National Treasure #168: Filip Konowal

Your exploit is one of the most daring and heroic in the history of my army.
For this, accept my thanks.

I was so fed up standing in the trench with water to my waist
that I said the hell with it and started after the German army.
My captain tried to shoot me because he figured I was deserting.

Well, there you have it: the perspective of King George V versus the perspective of the corporal himself in the trenches, as laid out in a comprehensive article on this Victoria Cross recipient in the Canadian Encyclopedia.   
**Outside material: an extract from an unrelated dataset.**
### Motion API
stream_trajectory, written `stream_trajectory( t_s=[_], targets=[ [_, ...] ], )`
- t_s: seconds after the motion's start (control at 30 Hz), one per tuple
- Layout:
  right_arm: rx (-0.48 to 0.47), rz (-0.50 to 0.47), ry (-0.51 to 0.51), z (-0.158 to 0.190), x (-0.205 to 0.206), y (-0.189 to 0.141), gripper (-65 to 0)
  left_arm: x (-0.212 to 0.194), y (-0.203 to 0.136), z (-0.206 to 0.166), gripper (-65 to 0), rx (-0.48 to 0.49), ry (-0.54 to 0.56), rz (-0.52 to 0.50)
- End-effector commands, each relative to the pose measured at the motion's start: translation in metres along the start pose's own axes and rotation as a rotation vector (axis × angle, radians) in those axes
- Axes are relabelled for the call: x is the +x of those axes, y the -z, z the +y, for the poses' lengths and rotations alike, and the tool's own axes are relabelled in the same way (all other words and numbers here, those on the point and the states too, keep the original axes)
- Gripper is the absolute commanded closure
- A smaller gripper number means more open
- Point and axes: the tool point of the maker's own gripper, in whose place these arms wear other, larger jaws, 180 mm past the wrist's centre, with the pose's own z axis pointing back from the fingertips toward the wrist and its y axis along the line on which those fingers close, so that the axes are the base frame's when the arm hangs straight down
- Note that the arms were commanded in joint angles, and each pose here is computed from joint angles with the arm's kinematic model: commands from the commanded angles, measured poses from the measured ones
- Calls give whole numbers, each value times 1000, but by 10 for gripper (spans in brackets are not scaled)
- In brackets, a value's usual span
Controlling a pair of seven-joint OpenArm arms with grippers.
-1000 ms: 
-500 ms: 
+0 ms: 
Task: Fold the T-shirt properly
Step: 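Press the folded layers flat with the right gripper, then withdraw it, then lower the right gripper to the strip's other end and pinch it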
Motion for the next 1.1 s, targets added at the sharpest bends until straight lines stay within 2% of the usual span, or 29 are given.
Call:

Mistakenly identified as Russian when he entered Canada, Konowal was Ukrainian, but this misidentification meant he could volunteer for the army during the Great War, when Ukrainian immigrants were being identified as a security risk. A non-commissioned officer, he went on to fight in the Battle of the Somme and led a squad of Japanese-Canadians (oh, the irony) in the Battle for Hill 70, 100 years ago.

His life after WWI wasn’t always easy:

  • He never again saw the wife and daughter he’d left in the Ukraine, although he did marry again.
  • He killed a man and was hospitalized for insanity.
  • He was destitute after his 1928 release from hospital, but another Victoria Cross recipient (Major Milton Fowler Gregg, Sergeant-at-Arms at the House of Commons), got him work as a junior caretaker on Parliament Hill.
  • PM William Lyon Mackenzie King found out about him (recognized him, maybe) and appointed him as special caretaker for the PM’s office, and he worked there until his death at 72.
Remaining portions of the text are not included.